EXERCISE DATA
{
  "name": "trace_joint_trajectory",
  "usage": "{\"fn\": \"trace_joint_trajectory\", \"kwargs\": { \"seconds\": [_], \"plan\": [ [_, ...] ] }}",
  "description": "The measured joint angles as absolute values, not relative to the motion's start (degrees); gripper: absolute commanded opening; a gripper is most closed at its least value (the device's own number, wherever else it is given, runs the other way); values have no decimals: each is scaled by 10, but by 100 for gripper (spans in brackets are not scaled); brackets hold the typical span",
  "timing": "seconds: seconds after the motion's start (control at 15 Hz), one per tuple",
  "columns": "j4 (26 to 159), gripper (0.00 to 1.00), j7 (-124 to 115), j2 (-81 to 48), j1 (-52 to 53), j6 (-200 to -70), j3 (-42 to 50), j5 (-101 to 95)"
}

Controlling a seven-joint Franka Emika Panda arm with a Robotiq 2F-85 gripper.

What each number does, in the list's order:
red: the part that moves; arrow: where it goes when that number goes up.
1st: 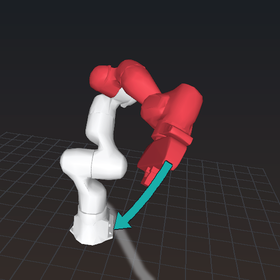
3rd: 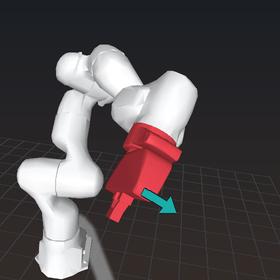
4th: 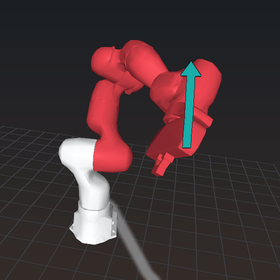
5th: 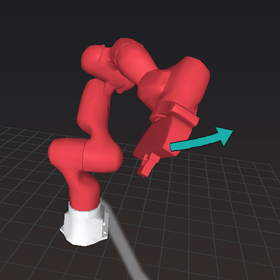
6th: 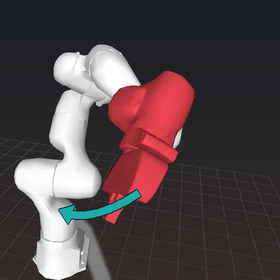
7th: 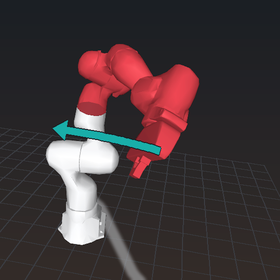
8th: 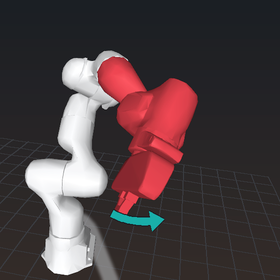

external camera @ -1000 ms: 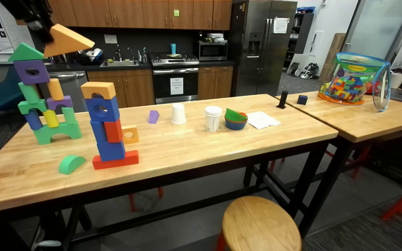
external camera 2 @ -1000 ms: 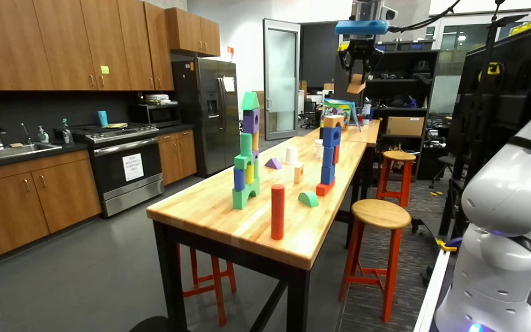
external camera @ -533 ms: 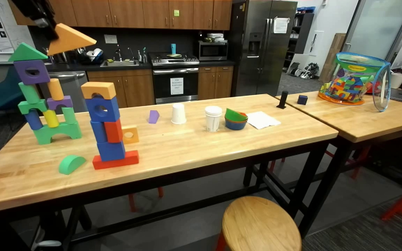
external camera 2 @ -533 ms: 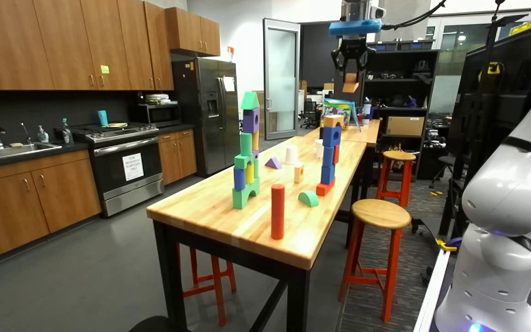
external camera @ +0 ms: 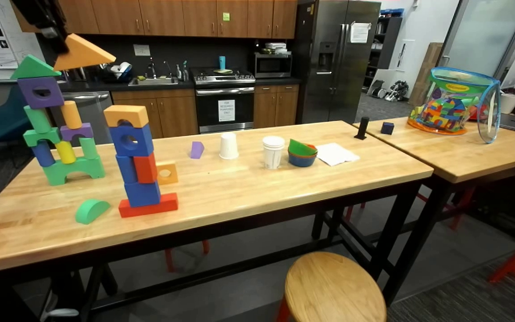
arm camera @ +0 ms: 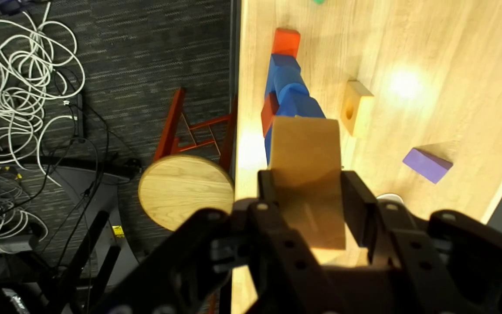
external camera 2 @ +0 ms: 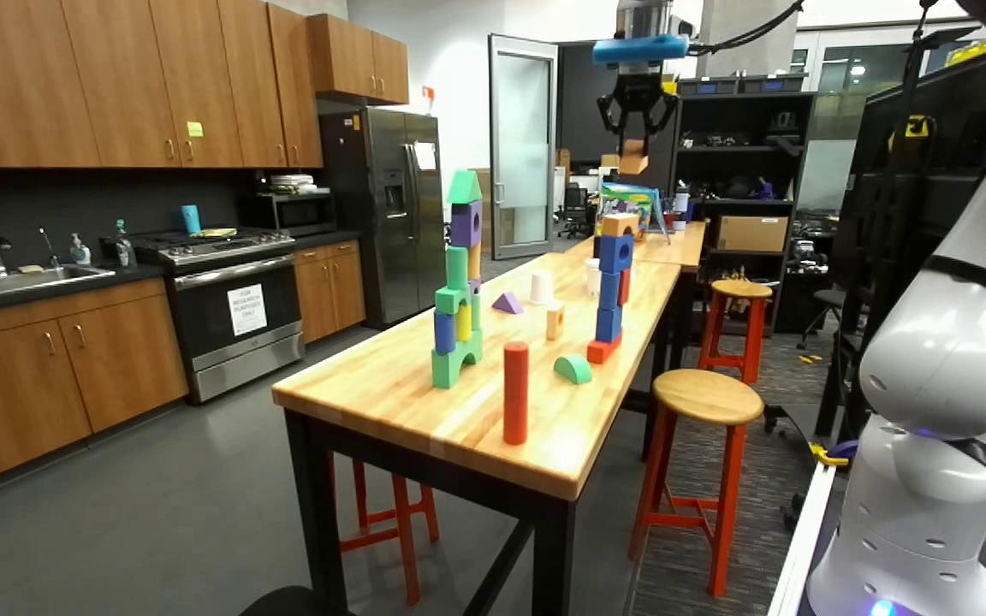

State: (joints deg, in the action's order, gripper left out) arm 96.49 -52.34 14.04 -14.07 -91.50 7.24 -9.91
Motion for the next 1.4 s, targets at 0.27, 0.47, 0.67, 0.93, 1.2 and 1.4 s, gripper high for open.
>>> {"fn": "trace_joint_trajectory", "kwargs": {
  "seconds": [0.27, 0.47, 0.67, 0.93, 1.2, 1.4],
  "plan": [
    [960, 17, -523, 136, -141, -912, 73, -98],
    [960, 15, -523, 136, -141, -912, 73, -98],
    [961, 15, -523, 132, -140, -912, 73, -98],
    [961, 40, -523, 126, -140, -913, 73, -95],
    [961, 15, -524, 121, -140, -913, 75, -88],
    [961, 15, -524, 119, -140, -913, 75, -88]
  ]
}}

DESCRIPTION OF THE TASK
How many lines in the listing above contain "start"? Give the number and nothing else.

OUTPUT BELOW
2